For some, living in the country has extreme appeal. Peace and quiet, your own space, no nosy neighbours, beautiful setting, big home, a work shop, a place to relax, raise the kids ... the list goes on. If you are considering acreage living, and provided that you are not planning to grow crops or raise animals for sale, financing a home in the country is quite similar to financing an urban home, with a few differences regarding the property itself and down payment requirements.
Provided that you are not planning to be a farmer (grow crops or raise animals for sale), financing a home in the country is quite similar to financing an urban home, and we can help.
In the video below, we discuss the written content below in more detail.
Rural properties are a higher lending risk category than urban properties, hence have some different lending rules to navigate.
It is important to know that lending money is always about managing risk for the lender, risk that you'll pay them back as agreed. In the event of a non-performing rural loan, lenders understand that these properties historically take longer to foreclose (seize and sell) vs. a quick sale for a home in an urban area where there is much more demand.
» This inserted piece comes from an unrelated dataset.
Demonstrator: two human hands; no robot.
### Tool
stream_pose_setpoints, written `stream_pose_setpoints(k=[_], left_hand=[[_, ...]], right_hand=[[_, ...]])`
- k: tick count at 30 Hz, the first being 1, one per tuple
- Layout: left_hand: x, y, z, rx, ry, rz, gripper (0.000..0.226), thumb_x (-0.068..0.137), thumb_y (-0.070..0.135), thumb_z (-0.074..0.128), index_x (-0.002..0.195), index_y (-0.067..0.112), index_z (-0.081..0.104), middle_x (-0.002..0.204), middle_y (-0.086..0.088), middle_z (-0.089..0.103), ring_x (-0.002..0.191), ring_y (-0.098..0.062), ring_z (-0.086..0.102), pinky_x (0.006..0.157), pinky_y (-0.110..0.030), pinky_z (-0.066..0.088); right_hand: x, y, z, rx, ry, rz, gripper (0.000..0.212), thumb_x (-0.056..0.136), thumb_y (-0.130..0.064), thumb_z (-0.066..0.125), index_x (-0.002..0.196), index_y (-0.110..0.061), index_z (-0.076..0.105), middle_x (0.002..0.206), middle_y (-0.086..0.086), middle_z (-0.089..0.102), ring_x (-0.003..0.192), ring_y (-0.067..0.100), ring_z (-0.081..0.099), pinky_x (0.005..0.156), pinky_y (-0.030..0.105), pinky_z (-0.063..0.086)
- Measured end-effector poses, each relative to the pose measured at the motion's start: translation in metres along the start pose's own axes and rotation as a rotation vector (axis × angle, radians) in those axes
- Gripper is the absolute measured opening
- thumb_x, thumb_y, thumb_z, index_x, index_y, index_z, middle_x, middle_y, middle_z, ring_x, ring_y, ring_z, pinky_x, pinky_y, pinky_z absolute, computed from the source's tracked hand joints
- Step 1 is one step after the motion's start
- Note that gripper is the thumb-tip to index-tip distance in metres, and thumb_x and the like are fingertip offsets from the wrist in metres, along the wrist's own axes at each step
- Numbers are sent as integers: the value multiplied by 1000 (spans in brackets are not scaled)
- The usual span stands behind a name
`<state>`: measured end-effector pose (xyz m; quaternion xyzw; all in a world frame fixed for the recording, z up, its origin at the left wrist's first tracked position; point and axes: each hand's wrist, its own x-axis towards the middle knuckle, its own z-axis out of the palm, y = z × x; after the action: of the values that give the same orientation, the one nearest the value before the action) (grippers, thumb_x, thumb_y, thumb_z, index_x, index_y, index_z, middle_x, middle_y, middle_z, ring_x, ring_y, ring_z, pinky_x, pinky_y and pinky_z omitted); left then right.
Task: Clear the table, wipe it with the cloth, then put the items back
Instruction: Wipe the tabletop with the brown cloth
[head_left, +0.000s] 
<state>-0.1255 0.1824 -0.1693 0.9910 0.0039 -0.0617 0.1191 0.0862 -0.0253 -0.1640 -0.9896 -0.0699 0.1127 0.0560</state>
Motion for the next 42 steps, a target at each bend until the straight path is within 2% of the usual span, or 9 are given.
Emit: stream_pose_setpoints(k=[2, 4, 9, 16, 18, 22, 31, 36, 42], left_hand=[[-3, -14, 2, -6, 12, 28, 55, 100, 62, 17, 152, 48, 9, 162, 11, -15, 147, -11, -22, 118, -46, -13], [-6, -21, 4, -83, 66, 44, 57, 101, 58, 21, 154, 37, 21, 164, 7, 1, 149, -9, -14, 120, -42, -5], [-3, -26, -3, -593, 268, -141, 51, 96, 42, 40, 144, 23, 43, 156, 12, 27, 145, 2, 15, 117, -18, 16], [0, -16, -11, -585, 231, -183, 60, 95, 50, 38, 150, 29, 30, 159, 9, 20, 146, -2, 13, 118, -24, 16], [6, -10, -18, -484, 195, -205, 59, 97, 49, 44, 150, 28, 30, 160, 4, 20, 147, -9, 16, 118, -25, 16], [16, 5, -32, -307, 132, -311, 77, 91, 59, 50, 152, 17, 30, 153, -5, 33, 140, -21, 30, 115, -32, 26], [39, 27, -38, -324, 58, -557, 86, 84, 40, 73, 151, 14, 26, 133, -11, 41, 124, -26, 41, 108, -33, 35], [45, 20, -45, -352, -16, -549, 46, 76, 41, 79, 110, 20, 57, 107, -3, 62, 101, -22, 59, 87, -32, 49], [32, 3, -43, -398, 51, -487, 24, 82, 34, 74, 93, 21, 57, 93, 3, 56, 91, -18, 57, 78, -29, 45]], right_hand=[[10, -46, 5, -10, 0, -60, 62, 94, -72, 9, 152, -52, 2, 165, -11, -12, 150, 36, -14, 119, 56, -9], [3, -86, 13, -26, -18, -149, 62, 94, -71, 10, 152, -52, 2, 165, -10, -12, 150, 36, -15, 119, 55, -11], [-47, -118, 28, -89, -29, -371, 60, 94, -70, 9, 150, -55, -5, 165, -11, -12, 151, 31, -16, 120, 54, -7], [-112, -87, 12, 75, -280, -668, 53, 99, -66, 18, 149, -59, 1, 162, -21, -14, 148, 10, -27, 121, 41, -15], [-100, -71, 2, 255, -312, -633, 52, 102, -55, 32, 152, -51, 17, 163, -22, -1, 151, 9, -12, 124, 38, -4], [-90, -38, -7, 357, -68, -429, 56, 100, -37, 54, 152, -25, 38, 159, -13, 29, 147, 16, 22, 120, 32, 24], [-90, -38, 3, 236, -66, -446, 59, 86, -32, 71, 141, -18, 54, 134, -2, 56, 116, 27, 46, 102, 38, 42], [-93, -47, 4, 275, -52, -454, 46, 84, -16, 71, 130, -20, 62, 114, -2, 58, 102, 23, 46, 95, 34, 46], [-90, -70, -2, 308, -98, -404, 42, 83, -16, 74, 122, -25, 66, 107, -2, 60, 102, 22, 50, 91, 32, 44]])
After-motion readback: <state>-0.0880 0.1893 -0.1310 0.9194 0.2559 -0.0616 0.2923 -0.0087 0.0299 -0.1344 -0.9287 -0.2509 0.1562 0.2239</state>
Mortgage lenders don't like waiting years to get their money back because prices can fall, so they have special rules especially around down payments and land use to help reduce their risk. (I tell it like it is!)
1 If the applicant will generate income from farming (or commercial operations), then a Farm Credit Canada (or bank commercial) loan is required instead. This is because foreclosure laws generally require a 12-month waiting period (full crop cycle) for "farm land" property foreclosure, compared to 3 months for residential lending.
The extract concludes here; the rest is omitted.